Unless the patient is asymptomatic, obtain a chest x ray and arterial blood gases (record the percentage of oxygen being inhaled). An increased alveolar-arterial PO2 difference may be the earliest sign of pulmonary injury; but even if the CXR and ABGs are normal, they can serve as a baseline for evaluation of later pulmonary problems. Consider obtaining a carboxyhemoglobin (COHgb) level, if only as a marker of other combustion products. Obtain a cyanide (CN) level too if there is any suspicion.



Determine if there are significant pre-existing conditions such as cardiac or cerebral vascular disease, chronic obstructive pulmonary disease, asthma, or other chronic illness.



If the patient has difficulty breathing or any x ray or blood gas abnormality suggesting acute pulmonary injury, he should be kept on oxygen and admitted to the hospital, even if only overnight. Wheezing and bronchospasm may be allergic reactions and respond to conventional doses of aerosolized bronchodilators, but, if not promptly reversible, are probably a sign of pulmonary injury.



If no signs or symptoms of inhalation injury develop, or all have resolved in one hour, it may be safe to send the patient home, with instructions to return for reevaluation the next day or sooner if any pulmonary signs or symptoms occur (coughing, wheezing, shortness of breath).



Repeat the patient's vital signs and physical exam, and consider repeating ABGs, and CXR in 12 to 24 hours, looking for any changes indicative of late pulmonary injury.
What not to do:



Do not assume the patient is all right following an inhalation injury simply because there are no symptoms and no ABG or CXR abnormalities evident in the first few hours. Some agents produce pulmonary inflammation which develops over 12 to 24 hours.

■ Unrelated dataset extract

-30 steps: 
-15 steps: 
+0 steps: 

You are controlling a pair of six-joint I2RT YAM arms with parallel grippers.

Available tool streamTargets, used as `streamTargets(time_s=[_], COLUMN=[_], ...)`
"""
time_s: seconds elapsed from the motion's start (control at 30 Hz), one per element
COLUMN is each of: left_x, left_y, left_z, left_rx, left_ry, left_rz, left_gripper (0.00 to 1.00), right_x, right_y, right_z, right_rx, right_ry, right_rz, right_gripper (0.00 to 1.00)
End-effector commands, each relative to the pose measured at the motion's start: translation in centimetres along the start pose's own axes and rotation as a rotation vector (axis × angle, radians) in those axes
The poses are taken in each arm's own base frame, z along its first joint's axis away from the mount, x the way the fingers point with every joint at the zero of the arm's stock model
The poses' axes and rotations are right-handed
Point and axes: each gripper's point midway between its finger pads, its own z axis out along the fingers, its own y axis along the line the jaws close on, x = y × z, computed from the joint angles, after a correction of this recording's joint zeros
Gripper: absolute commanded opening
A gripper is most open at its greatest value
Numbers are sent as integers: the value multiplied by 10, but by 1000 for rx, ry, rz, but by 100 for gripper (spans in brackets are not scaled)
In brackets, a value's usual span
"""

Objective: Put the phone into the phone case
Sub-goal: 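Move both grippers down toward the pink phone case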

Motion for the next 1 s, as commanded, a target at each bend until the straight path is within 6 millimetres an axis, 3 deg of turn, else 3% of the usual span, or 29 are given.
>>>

Do not wait for carboxyhemoglobin levels before giving 100% oxygen for suspected carbon monoxide poisoning. Begin oxygen as soon as possible. One hundred percent oxygen (which requires a tight-fitting mask and a reservoir for administration) will reduce the half-life of carboxyhemoglobin from 6 to 1.5 hours.



Do not insist on having the patient breathe room air for a long period before obtaining ABGs. If the oxygen is helping, its withdrawal is a disservice, and the alveolar-arterial PO2 gradient can still be estimated on supplemental oxygen.
Discussion
One category of inhalation injury is caused by relatively inert gases, such as carbon dioxide and fuel gases (methane, ethane, propane, acetylene) which displace air and oxygen,producing asphyxia. Treatment consists of removing the victim from the gas and allowing him to breathe air or oxygen, and attending to any damage caused by the period of hypoxia (myocardial infarction, cerebral injury).
A second category of inhalation injury is from irritant gases: ammonia (NH3), formaldehyde(HCHO), chloramine (NH2Cl), chlorine (Cl2), nitrogen dioxide (NO2) and phosgene (COCl2), which, when dissolved in the water lining the respiratory mucosa, produce a chemical burn and an inflammatory response. The first gases listed, being more soluble in water, tend to produce more upper airway burns, irritating eyes, nose, and mouth, while the latter gases, being less water soluble, produce more pulmonary injury and respiratory distress.
A third category of inhalation injury includes gases which are systemic toxins, such as carbon monoxide (CO), hydrogen cyanide (HCN), and hydrogen sulfide (H2S), all of which interfere with the delivery of oxygen for cellular energy production, and aromatic and halogenated hydrocarbons, which can produce later liver, kidney, brain lung, and other organ damage
A final category of inhalation injury is allergic, in which inhaled gases, particles or aerosols produce bronchospasm and edema much like asthma or spasmodic croup.